A few days later, Ian arranges to meet Willmott-Brown and tapes their conversation; Willmott-Brown initially tells Ian that he and Kathy loved each other but eventually admits to raping Kathy, before having Ian restrained and deleting their conversation. Josh soon visits Lauren and tells her the development can be stopped, but he needs her help whilst he accesses Willmott-Brown computer that has documents to prove that Willmott-Brown bribes council officials. Whilst Willmott-Brown and Fi attend a press launch, Josh downloads files that can get the development stopped and Lauren gets arresting when she stages a protest at the launch to hold Willmott-Brown and Fi up. When Willmott-Brown returns, Lauren contacts Josh and Willmott-Brown demands the downloaded files, so Josh decides to quit his job. Fi tries to get Josh to return, but he tells Fi that Willmott-Brown has ruined and controls their lives just like with their mothers. When Fi attempts to question Willmott-Brown over why he never allowed Josh's mother, Wendy, to get a job or why Elizabeth committed suicide, Willmott-Brown pushes her to the ground. Fi asks Kathy about the rape and her version causes Fi to be physically sick.

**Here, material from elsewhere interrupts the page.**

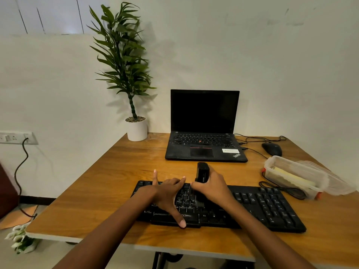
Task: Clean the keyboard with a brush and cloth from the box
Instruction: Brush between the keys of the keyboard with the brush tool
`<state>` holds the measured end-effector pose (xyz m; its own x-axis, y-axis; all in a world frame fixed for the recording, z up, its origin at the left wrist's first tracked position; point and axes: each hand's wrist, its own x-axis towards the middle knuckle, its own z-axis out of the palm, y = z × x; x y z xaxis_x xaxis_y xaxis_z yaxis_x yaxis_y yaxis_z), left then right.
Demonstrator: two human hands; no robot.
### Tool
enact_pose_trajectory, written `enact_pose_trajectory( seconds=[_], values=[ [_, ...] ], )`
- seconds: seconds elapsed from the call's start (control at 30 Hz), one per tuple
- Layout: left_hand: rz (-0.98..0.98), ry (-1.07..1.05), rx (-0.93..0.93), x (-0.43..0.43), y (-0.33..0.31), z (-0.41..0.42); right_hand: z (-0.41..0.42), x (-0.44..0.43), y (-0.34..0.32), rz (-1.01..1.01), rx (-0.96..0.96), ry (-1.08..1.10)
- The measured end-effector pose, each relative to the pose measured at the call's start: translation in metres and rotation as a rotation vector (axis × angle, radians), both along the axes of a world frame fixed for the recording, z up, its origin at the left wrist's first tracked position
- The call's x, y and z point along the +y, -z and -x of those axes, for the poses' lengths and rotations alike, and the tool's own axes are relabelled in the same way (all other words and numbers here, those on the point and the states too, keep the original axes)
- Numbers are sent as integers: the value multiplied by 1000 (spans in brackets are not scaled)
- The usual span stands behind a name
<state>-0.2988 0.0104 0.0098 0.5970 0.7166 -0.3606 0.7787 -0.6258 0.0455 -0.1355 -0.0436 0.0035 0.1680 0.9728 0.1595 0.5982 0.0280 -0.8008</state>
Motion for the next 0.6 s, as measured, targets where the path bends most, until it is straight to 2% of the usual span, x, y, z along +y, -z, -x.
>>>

Towards the end of the year after Christmas, Fi tells Willmott-Brown that she believes he did rape Kathy and in turn he evicts her from his building. Willmott-Brown then goes to see Kathy and attempts to manipulate her into starting anew with him; Kathy appears to be interested at first, but then grabs Willmott-Brown at the front and stands up for herself by telling her tormentor that he is "going to hell" no matter what happens. When he returns to his office, Willmott-Brown is horrified to find that his safe has had a break-in and that all his documents – which he earlier showed to Fi about the secrecy of his illicit activities – are missing, just as the police arrive. Whilst desperately trying to destroy them, he suffers a heart attack. It soon transpires that Fi, disgusted with her father's callousness and the discovery that he raped Kathy, stole the documents and reported his illicit business activities to the police. After forcing Hugo to relinquish Weyland & Co of their power over the Square, destroying the company in the process, Fi visits Willmott-Brown in hospital and tells him she is not going to keep on trying to get his approval as she wanted his love. As Willmott-Brown reaches out for Fi, she tells the staff that she is not his daughter before leaving – having disowned her father as he is left to suffer alone.

==Reception==
In 2020, Sara Wallis and Ian Hyland from The Daily Mirror placed James 69th on their ranked list of the best EastEnders characters of all time, calling him "Toff" and "a rotter in a suit". In February 2025, Radio Times ranked James as the 5th best EastEnders villain, with Laura Denby calling him "one of the most chilling villains in EastEnders history" and writing that "Boyde powerfully carried his alter ego's sickening demeanour" upon his return.

==In popular culture==
A running joke in the 2015 episode of Catherine Tate's Nan titled "Knees Up Wilmott-Brown" involves the lead character, Nan, mistaking another character, Charles Wilmott, for the EastEnders character.